The agent-level/adaptive learning approach used in Evans and McGough (2015b) allows us to specifically address several points raised by Cochrane. He is concerned that there is no causal mechanism that pins down prices. The TE map provides this, in the usual way, through market clearing given expectations of future variables. Cochrane also states that the lack of a mechanism means that the NK paradigm requires that the policymakers be interpreted as threatening to “blow up” the economy if the standard solution is not selected by agents.5 This is not the case. As we say in our paper (p. 24-5), “inflation is determined in temporary equilibrium, based on expectations that are revised over time in response to observed data. Threats by the Fed are neither made nor needed ... [agents simply] make forecasts the same way that time-series econometricians typically forecast: by estimating least-squares projections of the variables being forecasted on the relevant observables.”

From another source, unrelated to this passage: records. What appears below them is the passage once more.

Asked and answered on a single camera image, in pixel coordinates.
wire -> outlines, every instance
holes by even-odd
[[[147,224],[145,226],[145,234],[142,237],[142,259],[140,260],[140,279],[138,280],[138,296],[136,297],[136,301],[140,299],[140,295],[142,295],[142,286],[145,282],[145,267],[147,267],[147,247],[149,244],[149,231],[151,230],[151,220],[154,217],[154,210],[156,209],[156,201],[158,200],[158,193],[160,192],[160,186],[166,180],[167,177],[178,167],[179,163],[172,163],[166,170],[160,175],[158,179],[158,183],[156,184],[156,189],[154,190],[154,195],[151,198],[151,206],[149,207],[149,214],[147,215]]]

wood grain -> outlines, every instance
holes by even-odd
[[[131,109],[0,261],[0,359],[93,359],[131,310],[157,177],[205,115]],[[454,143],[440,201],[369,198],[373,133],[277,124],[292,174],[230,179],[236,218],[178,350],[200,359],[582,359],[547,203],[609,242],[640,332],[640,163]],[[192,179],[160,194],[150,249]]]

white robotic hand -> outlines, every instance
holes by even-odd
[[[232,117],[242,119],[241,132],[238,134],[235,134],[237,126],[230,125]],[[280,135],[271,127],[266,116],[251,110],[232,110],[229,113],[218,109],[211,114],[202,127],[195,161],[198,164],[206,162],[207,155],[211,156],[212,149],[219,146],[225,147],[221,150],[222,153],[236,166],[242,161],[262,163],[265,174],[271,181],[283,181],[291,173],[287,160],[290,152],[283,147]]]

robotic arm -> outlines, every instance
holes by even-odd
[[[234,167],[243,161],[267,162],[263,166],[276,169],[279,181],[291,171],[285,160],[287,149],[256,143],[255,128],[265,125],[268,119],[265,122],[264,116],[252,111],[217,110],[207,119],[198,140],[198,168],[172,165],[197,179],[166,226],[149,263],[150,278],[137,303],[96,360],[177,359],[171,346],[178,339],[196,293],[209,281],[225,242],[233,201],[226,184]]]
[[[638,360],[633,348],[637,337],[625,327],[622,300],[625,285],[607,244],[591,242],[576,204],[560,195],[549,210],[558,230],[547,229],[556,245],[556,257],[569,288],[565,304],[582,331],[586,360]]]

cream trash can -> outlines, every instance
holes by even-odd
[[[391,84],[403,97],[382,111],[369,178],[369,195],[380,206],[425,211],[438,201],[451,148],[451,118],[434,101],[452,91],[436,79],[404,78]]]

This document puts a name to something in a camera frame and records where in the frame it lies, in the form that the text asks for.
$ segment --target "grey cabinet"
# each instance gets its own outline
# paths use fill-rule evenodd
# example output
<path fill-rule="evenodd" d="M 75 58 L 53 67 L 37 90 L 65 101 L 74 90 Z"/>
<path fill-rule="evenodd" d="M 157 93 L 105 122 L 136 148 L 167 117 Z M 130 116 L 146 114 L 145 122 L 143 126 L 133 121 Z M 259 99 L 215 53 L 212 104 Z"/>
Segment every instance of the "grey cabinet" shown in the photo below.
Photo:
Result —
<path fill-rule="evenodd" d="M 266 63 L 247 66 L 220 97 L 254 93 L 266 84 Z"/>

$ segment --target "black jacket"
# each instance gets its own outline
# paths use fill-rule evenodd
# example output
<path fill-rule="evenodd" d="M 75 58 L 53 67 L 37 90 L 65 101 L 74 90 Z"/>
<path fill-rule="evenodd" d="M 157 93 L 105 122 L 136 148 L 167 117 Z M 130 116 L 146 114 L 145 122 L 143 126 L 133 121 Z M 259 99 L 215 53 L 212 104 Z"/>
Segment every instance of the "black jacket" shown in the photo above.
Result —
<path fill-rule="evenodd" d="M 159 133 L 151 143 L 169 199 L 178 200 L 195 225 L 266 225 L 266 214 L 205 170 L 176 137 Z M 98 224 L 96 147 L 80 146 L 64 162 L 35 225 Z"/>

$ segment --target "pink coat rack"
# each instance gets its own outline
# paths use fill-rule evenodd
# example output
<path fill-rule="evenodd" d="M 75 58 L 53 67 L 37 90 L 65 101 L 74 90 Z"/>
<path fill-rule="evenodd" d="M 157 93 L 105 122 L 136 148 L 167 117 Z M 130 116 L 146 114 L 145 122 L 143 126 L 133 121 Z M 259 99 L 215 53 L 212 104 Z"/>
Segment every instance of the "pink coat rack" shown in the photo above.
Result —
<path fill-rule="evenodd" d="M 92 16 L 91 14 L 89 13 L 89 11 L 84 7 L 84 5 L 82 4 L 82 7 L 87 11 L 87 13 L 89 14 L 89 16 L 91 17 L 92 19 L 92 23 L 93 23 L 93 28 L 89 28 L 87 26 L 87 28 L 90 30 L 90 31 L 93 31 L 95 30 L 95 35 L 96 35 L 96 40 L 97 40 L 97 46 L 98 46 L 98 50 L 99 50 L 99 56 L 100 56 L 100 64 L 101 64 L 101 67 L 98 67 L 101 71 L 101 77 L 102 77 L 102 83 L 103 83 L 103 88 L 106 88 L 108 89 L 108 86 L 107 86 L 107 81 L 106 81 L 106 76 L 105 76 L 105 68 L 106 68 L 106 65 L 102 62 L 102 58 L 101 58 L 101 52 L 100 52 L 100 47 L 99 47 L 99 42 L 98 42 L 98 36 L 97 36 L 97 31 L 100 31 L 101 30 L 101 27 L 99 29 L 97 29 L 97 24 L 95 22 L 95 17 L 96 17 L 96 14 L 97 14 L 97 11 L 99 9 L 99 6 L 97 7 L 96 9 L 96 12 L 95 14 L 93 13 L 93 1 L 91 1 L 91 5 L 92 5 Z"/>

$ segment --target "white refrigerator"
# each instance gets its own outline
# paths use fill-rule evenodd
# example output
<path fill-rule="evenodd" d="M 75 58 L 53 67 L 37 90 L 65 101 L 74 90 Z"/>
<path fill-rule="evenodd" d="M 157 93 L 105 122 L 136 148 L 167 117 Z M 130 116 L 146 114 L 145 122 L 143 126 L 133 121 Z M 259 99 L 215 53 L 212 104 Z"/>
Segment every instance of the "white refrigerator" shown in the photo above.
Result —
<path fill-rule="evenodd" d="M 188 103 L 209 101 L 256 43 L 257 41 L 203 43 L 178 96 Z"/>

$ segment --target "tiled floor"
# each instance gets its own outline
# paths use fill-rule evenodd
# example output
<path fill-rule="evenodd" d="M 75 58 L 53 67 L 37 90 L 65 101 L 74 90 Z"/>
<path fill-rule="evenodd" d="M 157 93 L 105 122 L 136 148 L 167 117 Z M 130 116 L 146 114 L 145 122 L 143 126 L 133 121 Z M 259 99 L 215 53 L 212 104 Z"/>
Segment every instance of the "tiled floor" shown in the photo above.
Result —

Let us now return to the issue of interest rate pegs and the impact of changing the level of an interest rate peg. The central adaptive learning result is that interest rate pegs give REE that are unstable under learning. This result was first given in Howitt (1992). A complementary result was given in Evans and Honkapohja (2003) for time-varying interest rate pegs designed to optimally respond to fundamental shocks. As discussed above, Evans and McGough (2015b) show that the instability result also obtains when the fundamental shocks are not observable and the Taylor principle is not satisfied. The economic intuition in the NK model is very strong and is essentially as follows. Suppose we are at an REE (or PFE) at a fixed interest rate and with expected inflation at the level dictated by the Fisher equation. Suppose that there is a small increase in expected inflation. With a fixed nominal interest rate this leads to a lower real interest rate, which increases aggregate demand and output. This in turn leads to higher inflation, which under adaptive learning leads to higher expected inflation, destabilizing the system. (The details of the evolution of expectations and the model dynamics depend, of course, on the precise decision rules and econometric forecasting model used by agents). In an analogous way, expected inflation slightly lower than the REE/PFE level leads to cumulatively lower levels of inflation, output and expected inflation.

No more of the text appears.